OOM Killed in Flink Containerized Environment

JVM memory partition

For most Java users, the frequency of dealing with JVM Heap in daily development is much greater than that of other JVM memory partitions, so other memory partitions are often collectively referred to as Off-Heap memory. For Flink, the problem of excessive memory usually comes from Off-Heap memory, so it is necessary to have a deeper understanding of the JVM memory model.

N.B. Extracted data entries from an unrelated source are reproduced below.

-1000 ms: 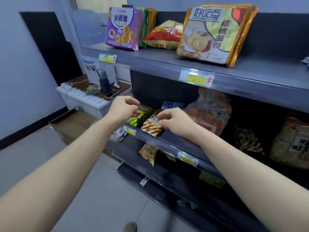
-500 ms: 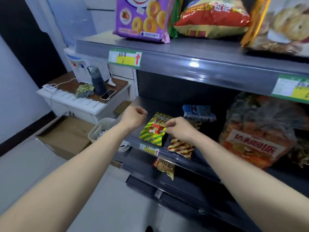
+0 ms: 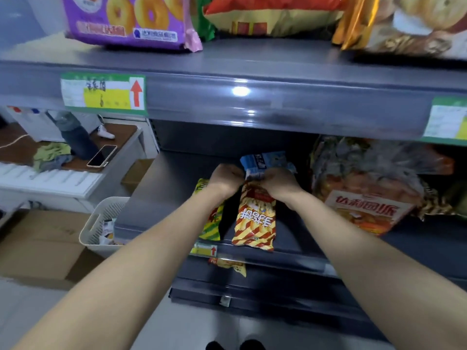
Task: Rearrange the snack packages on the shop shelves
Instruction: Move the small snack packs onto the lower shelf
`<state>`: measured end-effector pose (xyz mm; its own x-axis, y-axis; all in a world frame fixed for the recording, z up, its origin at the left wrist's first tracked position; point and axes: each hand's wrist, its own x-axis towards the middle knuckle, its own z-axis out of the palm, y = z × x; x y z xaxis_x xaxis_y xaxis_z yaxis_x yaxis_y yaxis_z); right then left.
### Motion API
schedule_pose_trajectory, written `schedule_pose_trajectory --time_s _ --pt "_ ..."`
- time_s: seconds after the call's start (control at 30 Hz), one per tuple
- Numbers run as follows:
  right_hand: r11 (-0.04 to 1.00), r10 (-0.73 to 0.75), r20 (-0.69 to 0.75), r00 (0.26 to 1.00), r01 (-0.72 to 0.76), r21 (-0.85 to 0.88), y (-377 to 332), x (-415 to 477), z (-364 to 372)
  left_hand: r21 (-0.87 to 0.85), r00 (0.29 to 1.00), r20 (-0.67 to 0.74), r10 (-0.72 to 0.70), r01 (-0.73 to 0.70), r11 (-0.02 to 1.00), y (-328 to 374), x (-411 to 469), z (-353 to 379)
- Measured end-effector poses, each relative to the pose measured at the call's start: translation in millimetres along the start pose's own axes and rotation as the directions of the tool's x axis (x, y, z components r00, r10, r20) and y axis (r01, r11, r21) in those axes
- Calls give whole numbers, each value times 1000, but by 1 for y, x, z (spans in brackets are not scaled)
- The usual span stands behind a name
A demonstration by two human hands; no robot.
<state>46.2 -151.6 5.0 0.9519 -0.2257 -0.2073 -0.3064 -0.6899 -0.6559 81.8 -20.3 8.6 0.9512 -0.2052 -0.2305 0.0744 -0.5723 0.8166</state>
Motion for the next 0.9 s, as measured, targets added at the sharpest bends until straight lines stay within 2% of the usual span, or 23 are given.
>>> schedule_pose_trajectory --time_s 0.17,0.33,0.43,0.57,0.63,0.73,0.9 --pt "993 118 -57 991 -116 38 20 21 -4 74 998 38 47 -49 996 -6 32 27" --pt "981 185 -91 979 -179 70 26 54 1 150 994 111 -1 -15 989 -15 58 42" --pt "955 280 -106 954 -265 136 29 72 5 121 988 153 15 -34 992 -16 59 43" --pt "897 375 -78 924 -341 280 32 86 12 -2 983 183 15 -15 1000 -21 60 40" --pt "878 397 -73 915 -355 322 29 92 17 -58 989 147 -33 42 997 -26 68 34" --pt "911 346 18 938 -341 231 17 99 22 -123 994 17 -109 110 986 -37 84 21" --pt "928 315 10 949 -310 207 -6 100 31 -156 972 -171 -160 134 979 -50 93 -5"
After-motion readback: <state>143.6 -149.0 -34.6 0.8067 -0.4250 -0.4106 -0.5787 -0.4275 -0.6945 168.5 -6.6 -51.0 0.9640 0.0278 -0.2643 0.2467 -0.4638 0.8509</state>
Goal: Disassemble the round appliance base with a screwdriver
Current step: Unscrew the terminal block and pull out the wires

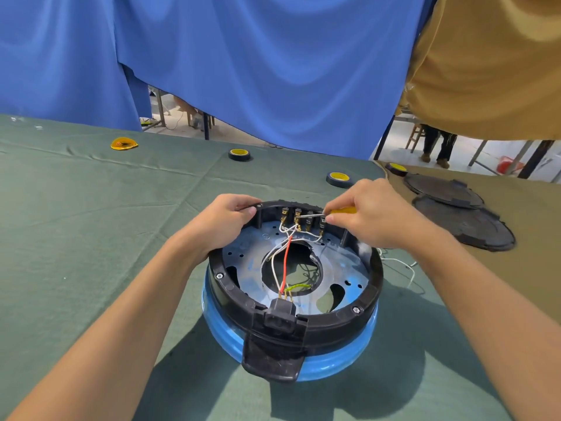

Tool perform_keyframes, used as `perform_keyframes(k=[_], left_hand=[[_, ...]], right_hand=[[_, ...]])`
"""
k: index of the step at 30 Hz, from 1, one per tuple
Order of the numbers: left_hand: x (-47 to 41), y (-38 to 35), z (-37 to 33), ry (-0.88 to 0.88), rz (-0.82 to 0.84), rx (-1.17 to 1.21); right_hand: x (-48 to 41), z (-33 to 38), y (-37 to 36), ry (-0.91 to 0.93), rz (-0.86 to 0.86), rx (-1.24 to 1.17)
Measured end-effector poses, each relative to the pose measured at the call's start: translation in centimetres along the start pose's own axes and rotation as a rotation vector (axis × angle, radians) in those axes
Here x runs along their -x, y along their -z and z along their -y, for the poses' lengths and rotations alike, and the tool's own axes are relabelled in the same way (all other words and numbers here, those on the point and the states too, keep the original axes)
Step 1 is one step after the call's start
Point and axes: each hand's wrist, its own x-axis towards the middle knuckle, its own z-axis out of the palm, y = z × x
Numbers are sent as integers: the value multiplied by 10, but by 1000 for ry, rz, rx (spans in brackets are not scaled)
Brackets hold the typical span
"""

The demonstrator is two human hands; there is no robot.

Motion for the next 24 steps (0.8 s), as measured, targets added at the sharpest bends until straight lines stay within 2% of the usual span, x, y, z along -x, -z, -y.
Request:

According to JVM 8 Spec[1], the memory partition managed by JVM

In addition to the standard partitions stipulated in the above Spec, JVM often adds some additional partitions for advanced functional modules in specific implementations. Taking HotSopt JVM as an example, according to the Oracle NMT[5] standard, we can subdivide the JVM memory into the following areas:

● Heap: The memory area shared by each thread, which mainly stores objects created by the new operator. The release of memory is managed by GC and can be used by user code or JVM itself.

● Class: Metadata of a class, corresponding to Method Area (excluding Constant Pool) in Spec, and Metaspace in Java 8.

● Thread: Thread-level memory area, corresponding to the sum of PC Register, Stack and Natvive Stack in Spec.

● Compiler: Memory used by the JIT (Just-In-Time) compiler.

● Code Cache: A cache used to store code generated by the JIT compiler.

● GC: Memory used by the garbage collector.

● Symbol: memory for storing Symbols (such as field names, method signatures, and Interned Strings), corresponding to the Constant Pool in the Spec.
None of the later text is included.